Таблица, созданная Хармсом в период перехода от поэзии к прозе, содержит основные элементы как его философско-поэтической концепции (творение, религия, рай, Бог), так и его прозаического творчества (грех, Движение, материализм, смерть)[51]. Уже само подобное смешение элементов свидетельствует о внутренних противоречиях, спровоцировавших в первой половине тридцатых годов тяжелый экзистенциальный и творческий кризис. Так, очевидно, что рождение мыслится Хармсом вначале как отражение на микрокосмическом уровне творения мира, в котором получила свое выражение свободная воля Бога — абсолютного творца; ему уподобляется поэт, создающий свой собственный мир (вот почему рождение и творение относятся к сфере Бога-Отца). В то же время рождение ведет к материализму и греху существования, ставшим единственной реальностью хармсовских прозаических текстов. Как говорит безымянный персонаж беккетовских «Никчемных текстов», «быть — значит быть виновным»[52]. Искусство и смерть занимают в таблице такую же двойственную позицию; в самом деле, сверхзадача искусства парадоксальным образом совпадает с назначением смерти: его призвание в том, чтобы преодолеть тяжесть феноменального мира, тяжесть материализма, и вывести художника в мир, где раскрывается подлинная суть вещей.

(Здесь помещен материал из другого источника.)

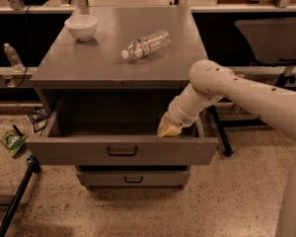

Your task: Open top drawer

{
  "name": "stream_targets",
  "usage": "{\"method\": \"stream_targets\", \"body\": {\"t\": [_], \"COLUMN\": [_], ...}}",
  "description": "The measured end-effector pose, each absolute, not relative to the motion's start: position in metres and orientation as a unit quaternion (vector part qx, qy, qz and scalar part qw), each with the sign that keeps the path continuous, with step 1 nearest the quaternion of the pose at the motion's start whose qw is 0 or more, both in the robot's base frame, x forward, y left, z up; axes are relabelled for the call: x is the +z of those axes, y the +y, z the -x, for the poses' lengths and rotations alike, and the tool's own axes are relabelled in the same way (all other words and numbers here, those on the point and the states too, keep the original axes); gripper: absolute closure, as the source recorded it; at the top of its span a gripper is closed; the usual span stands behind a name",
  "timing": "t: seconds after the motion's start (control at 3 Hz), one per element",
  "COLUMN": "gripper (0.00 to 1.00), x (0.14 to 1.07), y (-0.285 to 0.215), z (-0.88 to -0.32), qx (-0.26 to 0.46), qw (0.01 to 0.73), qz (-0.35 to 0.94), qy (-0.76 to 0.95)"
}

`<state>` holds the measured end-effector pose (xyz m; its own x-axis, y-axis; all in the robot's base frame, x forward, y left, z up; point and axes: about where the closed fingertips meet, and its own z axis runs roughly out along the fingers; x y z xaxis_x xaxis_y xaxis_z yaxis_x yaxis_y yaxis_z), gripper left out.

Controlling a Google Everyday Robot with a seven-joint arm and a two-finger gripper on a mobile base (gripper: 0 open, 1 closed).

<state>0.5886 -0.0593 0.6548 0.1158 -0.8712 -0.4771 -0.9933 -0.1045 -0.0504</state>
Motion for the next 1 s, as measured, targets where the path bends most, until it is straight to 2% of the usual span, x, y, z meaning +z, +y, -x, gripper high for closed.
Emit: {"method": "stream_targets", "body": {"t": [1.0], "gripper": [1.00], "x": [0.628], "y": [-0.048], "z": [-0.540], "qx": [0.222], "qw": [0.139], "qz": [0.719], "qy": [0.644]}}
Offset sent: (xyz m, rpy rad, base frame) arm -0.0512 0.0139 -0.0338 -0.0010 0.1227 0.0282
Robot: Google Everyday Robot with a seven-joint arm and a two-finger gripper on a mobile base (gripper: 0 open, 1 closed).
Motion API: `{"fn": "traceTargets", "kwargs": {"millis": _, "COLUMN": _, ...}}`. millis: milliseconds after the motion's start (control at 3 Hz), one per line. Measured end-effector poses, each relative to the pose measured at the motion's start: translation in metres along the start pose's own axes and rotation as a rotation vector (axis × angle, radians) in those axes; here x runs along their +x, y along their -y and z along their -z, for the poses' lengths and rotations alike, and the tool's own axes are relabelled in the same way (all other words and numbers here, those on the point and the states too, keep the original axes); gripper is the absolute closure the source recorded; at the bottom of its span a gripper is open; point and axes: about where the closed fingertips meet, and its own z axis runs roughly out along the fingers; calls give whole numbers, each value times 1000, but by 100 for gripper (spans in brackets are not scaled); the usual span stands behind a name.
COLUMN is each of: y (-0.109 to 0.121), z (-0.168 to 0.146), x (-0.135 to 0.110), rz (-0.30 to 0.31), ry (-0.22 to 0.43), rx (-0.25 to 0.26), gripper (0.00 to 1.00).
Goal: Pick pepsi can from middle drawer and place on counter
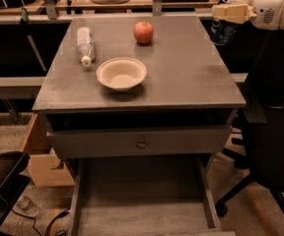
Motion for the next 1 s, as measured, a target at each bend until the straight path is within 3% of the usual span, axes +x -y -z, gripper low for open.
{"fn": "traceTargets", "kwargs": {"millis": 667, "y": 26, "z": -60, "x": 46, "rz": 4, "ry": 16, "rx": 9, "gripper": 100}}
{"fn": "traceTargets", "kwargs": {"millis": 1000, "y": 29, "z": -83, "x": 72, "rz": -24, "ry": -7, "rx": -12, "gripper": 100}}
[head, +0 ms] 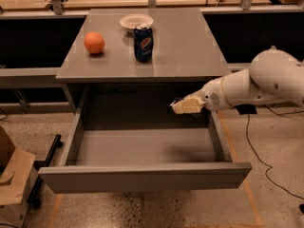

Задание всякого творческого акта, — указывает Бердяев, — создание иного бытия, иной жизни, прорыв через «мир сей» к миру иному, от хаотически-тяжелого и уродливого мира к свободному и прекрасному космосу[53].

Однако реализация этой цели невозможна без радикальной трансформации земного мира; вот почему творческий акт уподобляется в этом отношении смерти. Трагизм творчества определяется, таким образом, тем двойственным положением, которое оно занимает: как и смерть, творчество, с одной стороны, еще укоренено во времени и имеет дело с объектами тварного мира, с другой — оно есть начало новой эпохи, эпохи Святого Духа, где времени уже не будет.

Трагический характер этого разрыва очень остро осознается Хармсом в момент создания таблицы: будучи одной из главных причин драматического крушения его метафизико-поэтической концепции, он приведет, изнутри самой системы, к «увязанию» в мире загрязненных объектов, заполонивших хармсовскую прозу. В ней речь уже больше не идет о воссоздании, вслед за процедурой его разложения и очищения, обновленного мира, конкретного в своей реальности; напротив, единственное, что занимает отныне поэта, ставшего прозаиком, это решительное и бесповоротное разрушение мира, погрязшего в грехе материализма.

Типические черты хармсовской прозы, такие как механизация повествовательных приемов и особенно незаконченность многих текстов, одним словом, все, что принимает форму настоящей поэтики разрушения, поэтики насилия, отражает борьбу автора за исчезновение текста и тем самым за исчезновение жизни как таковой. Так искусство выполняет функцию смерти, стараясь искупить грех рождения.